### Problem description
Within the records that follow, restate exactly the lines from the line with "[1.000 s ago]" down to the line with "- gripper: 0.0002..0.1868", including both. Omit the pictures.

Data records
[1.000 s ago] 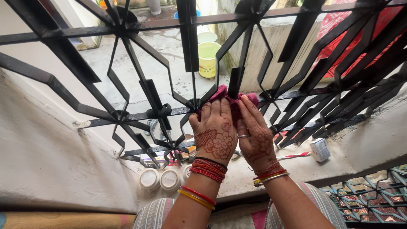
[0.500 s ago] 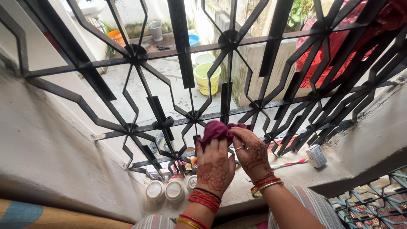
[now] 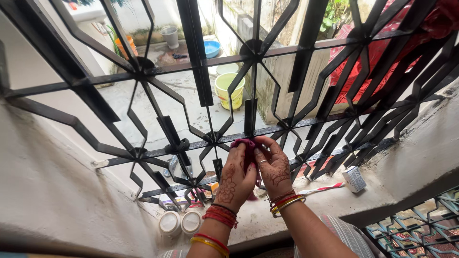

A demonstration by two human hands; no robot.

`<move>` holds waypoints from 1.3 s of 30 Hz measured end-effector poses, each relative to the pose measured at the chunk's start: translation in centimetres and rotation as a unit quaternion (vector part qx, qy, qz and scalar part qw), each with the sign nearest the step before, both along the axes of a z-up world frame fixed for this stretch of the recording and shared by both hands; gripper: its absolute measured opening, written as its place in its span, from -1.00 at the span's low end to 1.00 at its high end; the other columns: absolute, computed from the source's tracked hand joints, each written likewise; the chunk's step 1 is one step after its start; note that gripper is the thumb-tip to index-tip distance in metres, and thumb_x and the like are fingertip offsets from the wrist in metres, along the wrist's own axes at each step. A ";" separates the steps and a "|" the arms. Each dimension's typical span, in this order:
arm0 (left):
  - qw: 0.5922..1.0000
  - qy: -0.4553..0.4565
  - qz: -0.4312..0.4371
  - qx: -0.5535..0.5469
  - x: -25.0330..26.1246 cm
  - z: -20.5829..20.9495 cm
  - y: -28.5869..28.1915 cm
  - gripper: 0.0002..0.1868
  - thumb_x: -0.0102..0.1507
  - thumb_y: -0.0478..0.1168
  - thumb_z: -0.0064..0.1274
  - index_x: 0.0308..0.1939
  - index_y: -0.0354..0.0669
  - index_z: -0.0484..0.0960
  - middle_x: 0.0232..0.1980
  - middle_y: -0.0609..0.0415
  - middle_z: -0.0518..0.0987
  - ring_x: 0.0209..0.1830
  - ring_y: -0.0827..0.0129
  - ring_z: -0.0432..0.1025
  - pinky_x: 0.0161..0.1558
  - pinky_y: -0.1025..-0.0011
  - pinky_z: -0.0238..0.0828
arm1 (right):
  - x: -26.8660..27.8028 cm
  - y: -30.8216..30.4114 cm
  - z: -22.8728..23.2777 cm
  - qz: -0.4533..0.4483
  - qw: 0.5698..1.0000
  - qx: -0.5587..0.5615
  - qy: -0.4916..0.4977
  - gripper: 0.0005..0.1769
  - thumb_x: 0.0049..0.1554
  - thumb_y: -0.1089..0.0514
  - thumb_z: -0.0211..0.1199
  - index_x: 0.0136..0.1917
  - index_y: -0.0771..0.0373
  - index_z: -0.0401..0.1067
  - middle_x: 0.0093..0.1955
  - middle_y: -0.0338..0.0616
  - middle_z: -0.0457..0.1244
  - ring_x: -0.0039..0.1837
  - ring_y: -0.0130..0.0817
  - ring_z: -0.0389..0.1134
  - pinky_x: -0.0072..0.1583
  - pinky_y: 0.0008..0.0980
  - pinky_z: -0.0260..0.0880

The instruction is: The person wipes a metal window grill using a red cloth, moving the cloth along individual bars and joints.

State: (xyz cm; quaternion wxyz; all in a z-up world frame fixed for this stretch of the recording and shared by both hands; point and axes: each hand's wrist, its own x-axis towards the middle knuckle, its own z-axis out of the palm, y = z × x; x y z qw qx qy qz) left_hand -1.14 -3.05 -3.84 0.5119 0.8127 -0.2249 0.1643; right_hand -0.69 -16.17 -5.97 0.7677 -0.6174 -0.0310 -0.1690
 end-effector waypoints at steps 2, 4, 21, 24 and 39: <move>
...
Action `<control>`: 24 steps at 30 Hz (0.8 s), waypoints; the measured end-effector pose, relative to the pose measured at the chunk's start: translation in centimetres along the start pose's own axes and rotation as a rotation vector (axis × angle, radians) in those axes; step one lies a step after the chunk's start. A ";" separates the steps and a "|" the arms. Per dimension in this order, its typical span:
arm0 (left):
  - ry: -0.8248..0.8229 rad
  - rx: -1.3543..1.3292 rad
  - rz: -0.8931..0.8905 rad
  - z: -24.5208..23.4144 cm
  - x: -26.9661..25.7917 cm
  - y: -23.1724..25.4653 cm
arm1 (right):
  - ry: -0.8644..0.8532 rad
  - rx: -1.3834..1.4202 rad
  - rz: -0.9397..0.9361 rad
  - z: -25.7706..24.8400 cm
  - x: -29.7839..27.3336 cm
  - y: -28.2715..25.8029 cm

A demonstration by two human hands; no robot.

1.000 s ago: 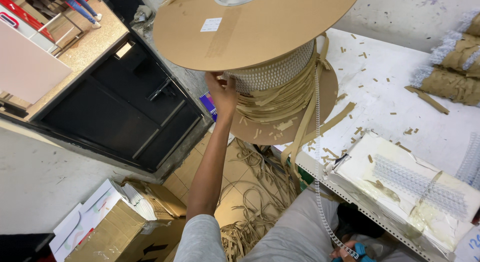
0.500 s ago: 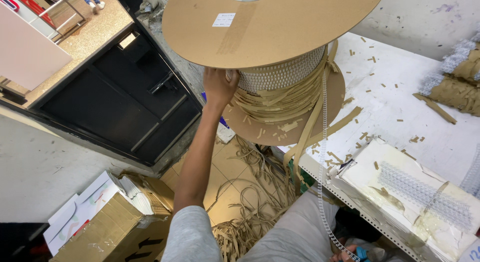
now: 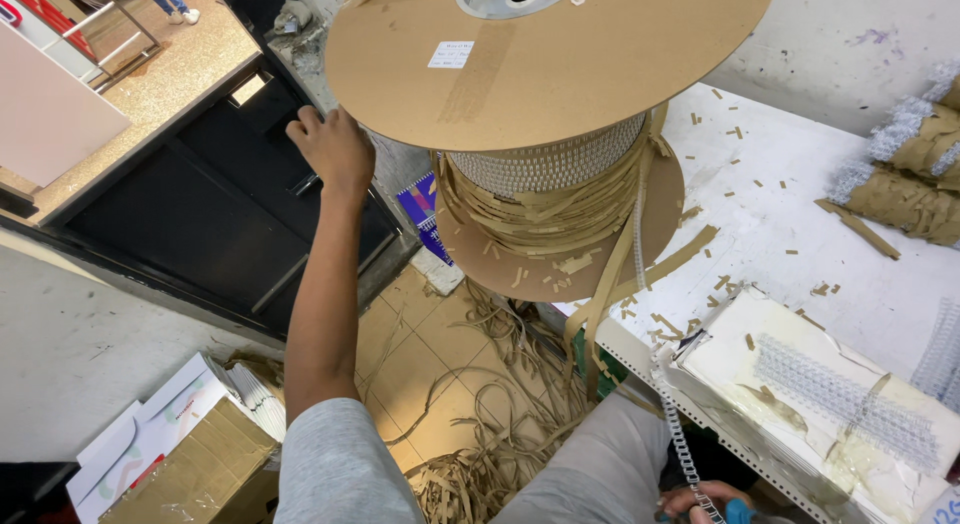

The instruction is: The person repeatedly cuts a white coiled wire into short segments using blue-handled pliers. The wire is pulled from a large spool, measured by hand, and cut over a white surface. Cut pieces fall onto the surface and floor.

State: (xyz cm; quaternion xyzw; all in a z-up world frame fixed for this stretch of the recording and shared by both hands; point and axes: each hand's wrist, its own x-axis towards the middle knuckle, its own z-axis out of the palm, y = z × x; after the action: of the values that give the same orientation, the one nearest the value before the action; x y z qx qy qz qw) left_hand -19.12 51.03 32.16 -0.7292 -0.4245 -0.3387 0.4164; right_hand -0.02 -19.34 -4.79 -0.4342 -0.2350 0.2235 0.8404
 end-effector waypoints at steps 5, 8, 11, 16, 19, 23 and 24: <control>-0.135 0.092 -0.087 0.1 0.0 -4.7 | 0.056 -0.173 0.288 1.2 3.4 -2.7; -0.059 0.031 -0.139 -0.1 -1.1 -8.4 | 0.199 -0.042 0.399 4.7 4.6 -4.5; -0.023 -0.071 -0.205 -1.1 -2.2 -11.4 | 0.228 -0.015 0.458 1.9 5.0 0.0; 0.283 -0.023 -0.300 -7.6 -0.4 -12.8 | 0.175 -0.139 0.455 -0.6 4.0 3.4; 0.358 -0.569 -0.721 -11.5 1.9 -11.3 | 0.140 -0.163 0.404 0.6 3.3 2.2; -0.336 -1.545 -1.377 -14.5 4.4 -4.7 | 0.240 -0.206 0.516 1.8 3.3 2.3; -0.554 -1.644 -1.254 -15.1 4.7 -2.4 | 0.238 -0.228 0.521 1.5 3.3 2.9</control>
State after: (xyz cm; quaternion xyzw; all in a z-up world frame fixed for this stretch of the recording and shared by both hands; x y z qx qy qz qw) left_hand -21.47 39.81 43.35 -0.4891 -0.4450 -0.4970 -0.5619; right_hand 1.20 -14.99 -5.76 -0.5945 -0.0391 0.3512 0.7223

### Reply
[1.000 s ago] 
[0.500 s ago] 
[now] 

A demonstration by two human hands; no robot.

`<move>` holds waypoints from 1.3 s of 30 Hz measured end-effector poses, each relative to the pose measured at the chunk's start: translation in centimetres and rotation as a unit quaternion (vector part qx, qy, qz and scalar part qw), each with the sign nearest the step before, both along the axes of a z-up world frame fixed for this stretch of the recording and shared by both hands; gripper: its absolute measured opening, written as its place in its span, from -1.00 at the span's low end to 1.00 at its high end; the other columns: absolute, computed from the source's tracked hand joints, each written likewise; the chunk's step 1 is one step after its start; note that gripper is the thumb-tip to index-tip distance in metres, and thumb_x and the like are fingertip offsets from the wrist in metres, along the wrist's own axes at each step. A ";" separates the steps and a "|" the arms. Each dimension's typical span, in this order:
arm0 (left):
  - qw: 0.5922..1.0000
  - qy: -0.4553..0.4565
  - qz: -0.4312..0.4371
  - qx: -0.5535..0.5469
  - x: -25.0330..26.1246 cm
  - z: -20.5829..20.9495 cm
  - y: -28.5869..28.1915 cm
  - gripper: 0.0002..0.1868

The output above is complete.